While thanking the EU on behalf of the federal government for its contribution and support in other critical areas of development, Dare insisted that youth business is everybody’s business. He described the launch as timely and couldn’t have come at a better time as the youth sector continues to amplify the voices of over 33 million youth entrepreneurs in Nigeria who no longer need empowerment but are in need of investment. He referred to the Fate Institute’s report on, ‘state of entrepreneurship in Nigeria 2021’, which states that 43 and 67 percentages of entrepreneurs in the country are women and youth whose age brackets fall within 18 and 35 years respectively.
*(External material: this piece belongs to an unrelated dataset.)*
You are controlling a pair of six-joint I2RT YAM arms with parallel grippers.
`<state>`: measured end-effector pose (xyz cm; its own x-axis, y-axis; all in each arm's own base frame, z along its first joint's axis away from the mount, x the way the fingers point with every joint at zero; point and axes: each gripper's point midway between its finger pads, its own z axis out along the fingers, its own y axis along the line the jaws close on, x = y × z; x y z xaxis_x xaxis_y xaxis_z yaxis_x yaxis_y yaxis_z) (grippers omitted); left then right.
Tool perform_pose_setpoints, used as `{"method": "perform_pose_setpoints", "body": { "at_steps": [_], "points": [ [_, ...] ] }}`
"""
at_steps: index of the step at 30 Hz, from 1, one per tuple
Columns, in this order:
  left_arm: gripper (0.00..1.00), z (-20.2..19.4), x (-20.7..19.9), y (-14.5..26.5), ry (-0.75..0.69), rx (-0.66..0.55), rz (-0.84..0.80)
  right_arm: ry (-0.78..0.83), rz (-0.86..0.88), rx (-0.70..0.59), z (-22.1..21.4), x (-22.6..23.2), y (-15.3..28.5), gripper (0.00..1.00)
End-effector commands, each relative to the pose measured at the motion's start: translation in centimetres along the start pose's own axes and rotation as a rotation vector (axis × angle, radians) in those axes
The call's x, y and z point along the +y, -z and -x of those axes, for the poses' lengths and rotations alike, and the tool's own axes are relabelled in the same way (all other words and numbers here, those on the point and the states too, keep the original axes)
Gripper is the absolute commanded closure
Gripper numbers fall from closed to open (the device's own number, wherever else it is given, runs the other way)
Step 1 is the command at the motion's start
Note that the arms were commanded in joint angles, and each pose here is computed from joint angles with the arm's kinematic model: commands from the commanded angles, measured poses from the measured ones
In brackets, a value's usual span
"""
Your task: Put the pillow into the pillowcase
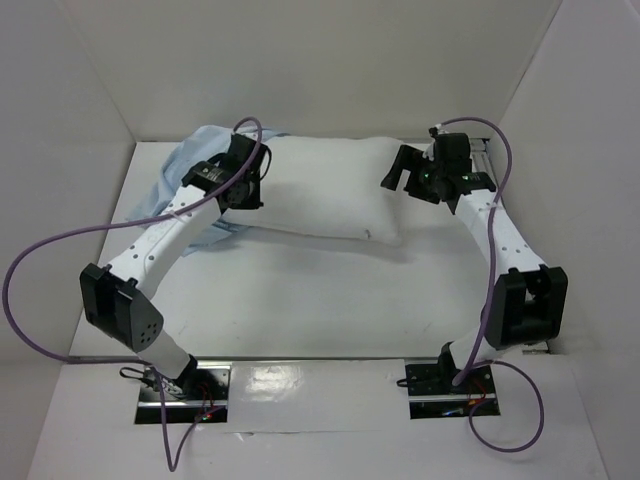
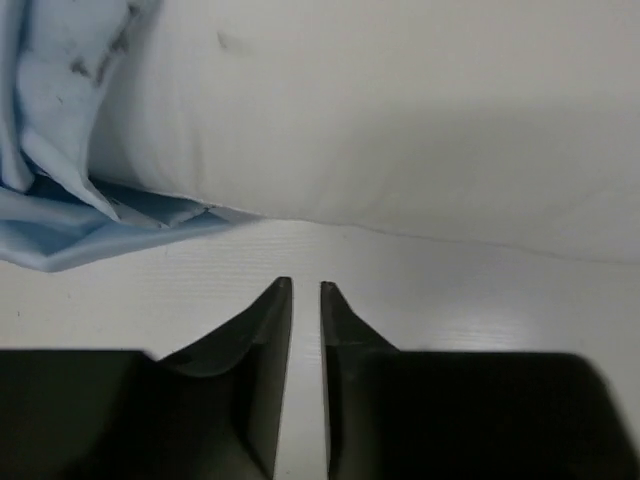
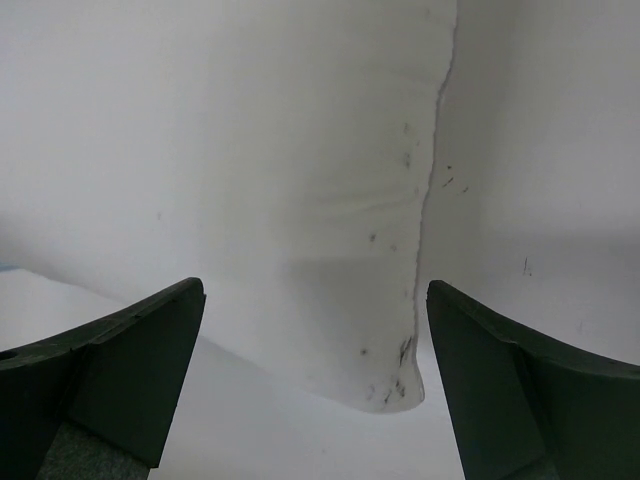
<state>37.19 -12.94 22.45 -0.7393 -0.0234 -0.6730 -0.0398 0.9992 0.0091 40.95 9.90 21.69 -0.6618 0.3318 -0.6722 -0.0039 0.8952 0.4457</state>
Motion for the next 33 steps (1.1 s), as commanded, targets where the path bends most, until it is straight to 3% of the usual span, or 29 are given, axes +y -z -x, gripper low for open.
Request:
{"method": "perform_pose_setpoints", "body": {
  "at_steps": [1, 2, 5, 10, 21, 28, 30, 31, 32, 33],
  "points": [
    [0.66, 2.0, 3.3, 0.9, 0.042, -0.111, 0.187, 0.048, 0.024, -0.024, 1.7, 1.2, -0.1, 0.01],
    [0.51, 1.8, 3.8, 0.7, 0.038, -0.111, 0.217, 0.048, 0.024, -0.024, 2.0, 1.2, -0.3, 0.01],
    [0.36, 1.2, 6.4, -0.7, 0.074, -0.087, 0.307, 0.056, 0.020, -0.016, 1.8, 1.0, -0.6, 0.01],
    [0.36, 0.3, 9.1, -2.2, 0.160, -0.080, 0.401, 0.051, 0.023, 0.006, 1.1, 0.8, -1.0, 0.01],
    [0.47, -2.3, 11.9, -7.6, 0.253, 0.047, 0.489, 0.054, -0.007, 0.025, 0.4, 0.1, -1.1, 0.01],
    [0.47, -3.9, 13.3, -8.3, 0.308, 0.093, 0.499, 0.085, 0.013, 0.093, -1.1, -0.2, -1.8, 0.01],
    [0.54, -3.8, 13.5, -8.5, 0.321, 0.091, 0.494, 0.108, 0.060, 0.185, -3.4, 0.1, -2.9, 0.01],
    [0.63, -3.8, 13.6, -8.5, 0.330, 0.096, 0.488, 0.110, 0.074, 0.232, -4.6, 0.2, -3.4, 0.01],
    [0.74, -3.7, 13.4, -8.6, 0.327, 0.095, 0.475, 0.098, 0.111, 0.270, -5.5, 0.6, -3.9, 0.01],
    [0.98, -3.8, 12.9, -8.8, 0.323, 0.110, 0.442, 0.083, 0.125, 0.315, -6.8, 0.2, -5.0, 0.01]
  ]
}}
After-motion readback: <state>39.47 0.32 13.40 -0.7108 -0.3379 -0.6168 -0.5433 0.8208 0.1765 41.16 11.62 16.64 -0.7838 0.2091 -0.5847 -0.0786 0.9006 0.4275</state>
“The report examined three thematic areas: the entrepreneurial index in Nigeria, women and youth-led businesses and thirdly the impact of technology on businesses. It revealed that the state of entrepreneurship development in Nigeria continues to wax stronger, but access to finance, inadequate infrastructure and insecurity are major obstacles to the desired entrepreneurial growth. Measuring the state of entrepreneurship in Nigeria around five pillars of business performance; perception, opportunities, digital adoption, skill acquisition and enabling environment shines a major spotlight on the potentials that are yet to be harnessed. Most businesses in Nigeria are less than 10 years old and 49 per cent of them are also led by young people.”
He further stated that following the impact of COVID-19 on Nigeria’s entrepreneurial community, the government have understood that working with the private and civil sectors, there is need to establish a well-functioning entrepreneurial ecosystem that supports innovation and business growth.
Speaking at the event, the executive secretary of Lagos State Employment Trust Fund, Teju Abisoye, acknowledged that a major challenge being faced by businesses run by young people in Lagos is the fact that they lack adequate information, saying that documentation and documents management are often overlooked by a number of businesses including startups in the tech space.
She said before one finds a business that is good with its documentation, such business would have gotten the necessary training at one point or the other, insisting that documentation is pivotal, especially when a business owner wants to grow his or her business.
She said: “When you look at the micro small and medium businesses in Nigeria for example, most of them started from the bedrooms and living rooms. Most times, they start as family businesses before they eventually grow. And due to lack of structure, and not being able to distinguish one’s child and employee, creates a lot of misunderstanding and misinformation on how the businesses should be run.
“Interestingly for tech, there are not many women going into tech businesses. I guess they’re not ready to take that risk. There’s that fear. And that brings me to some of the challenges we also face in terms of acceleration, which is really ambitious. Most women are not ambitious enough. And cultural elements exist in Nigeria.”